In the mid 1990’s, new ways to cook the Meth were constructed and these types of the drug were sometimes four to six times stronger. Meth is seen to be used more frequently and to be more popular in the South West US and the West Coast US. Setting up shop in relatively rural areas becomes ideal for Meth Labs because of the geographic isolation that these areas bring, as well as a fresh supply of ephedrine, pseudoephedrine (fake ephedrine substitute) and other components. In 1996, Congress passes the Comprehensive Methamphetamine Control Act, which regulates mail orders and chemical companies selling these types of chemicals. In essence, if an individual or a company wanted to by large amounts of red phosphorus and iodine (needed ingredients to “cook” Meth), they would have to show they will use them in a legitimate way for legitimate purposes. Any large quantities of ephedrine and pseudoephedrine can be tracked by law enforcement agencies. Not only that, chemical companies get punished like crazy if they sell the chemicals needed for Meth to people who use those chemicals to make and distribute Meth.

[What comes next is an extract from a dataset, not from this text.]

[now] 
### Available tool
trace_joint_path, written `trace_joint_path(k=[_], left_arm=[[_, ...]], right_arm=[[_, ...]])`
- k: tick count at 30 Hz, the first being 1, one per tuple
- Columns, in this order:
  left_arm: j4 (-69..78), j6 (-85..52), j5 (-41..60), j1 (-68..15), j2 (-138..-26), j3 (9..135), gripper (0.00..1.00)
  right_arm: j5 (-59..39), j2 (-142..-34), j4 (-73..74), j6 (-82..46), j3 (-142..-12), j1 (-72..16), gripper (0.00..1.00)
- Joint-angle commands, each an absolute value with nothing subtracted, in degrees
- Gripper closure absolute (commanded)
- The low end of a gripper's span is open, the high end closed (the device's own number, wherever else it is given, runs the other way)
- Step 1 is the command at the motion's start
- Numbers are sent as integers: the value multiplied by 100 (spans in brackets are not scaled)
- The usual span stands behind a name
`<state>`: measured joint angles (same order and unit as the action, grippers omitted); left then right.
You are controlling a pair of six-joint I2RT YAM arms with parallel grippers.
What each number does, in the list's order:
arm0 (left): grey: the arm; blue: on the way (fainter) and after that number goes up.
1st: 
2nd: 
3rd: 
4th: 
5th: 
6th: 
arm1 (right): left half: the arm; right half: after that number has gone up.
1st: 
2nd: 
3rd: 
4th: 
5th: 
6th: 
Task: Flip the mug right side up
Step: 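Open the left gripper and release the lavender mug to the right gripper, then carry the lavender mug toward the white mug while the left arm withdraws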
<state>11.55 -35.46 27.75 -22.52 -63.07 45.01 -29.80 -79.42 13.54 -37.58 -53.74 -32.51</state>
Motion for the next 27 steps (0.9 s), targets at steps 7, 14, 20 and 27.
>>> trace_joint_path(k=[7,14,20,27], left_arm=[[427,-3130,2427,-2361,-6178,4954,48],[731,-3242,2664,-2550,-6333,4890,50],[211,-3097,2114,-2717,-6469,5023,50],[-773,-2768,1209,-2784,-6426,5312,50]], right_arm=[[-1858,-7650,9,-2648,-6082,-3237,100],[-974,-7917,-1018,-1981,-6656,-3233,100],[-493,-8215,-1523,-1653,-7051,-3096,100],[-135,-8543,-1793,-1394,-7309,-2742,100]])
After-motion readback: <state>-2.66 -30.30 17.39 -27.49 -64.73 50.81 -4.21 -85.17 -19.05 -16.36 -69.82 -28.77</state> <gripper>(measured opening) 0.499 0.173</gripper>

This brings us pretty much up to date on all the kinds of Meth being used today. We have the Crystal form, which can be smoked, crushed for snorting, injected and so on. We have the pill form, Speed, which was very popular. We have the inhaler form, which has been taken out of the market. So much history here and still, people rediscover the stuff and it still gets used, despite all the negative things that have been brought about since its invention. Today’s Meth is far more potent than the drug sold years ago, as explained earlier. It is easy to get the recipe to make it yourself over the internet and is cheap and easy to make. Combine that with the “long lasting” high, Meth is now a very popular substitute for cocaine. This new generation has made this more the drug of choice and has led to an increase in use of the drug, creating a “new and improved” epidemic as well as an uprising in Meth Labs in the country.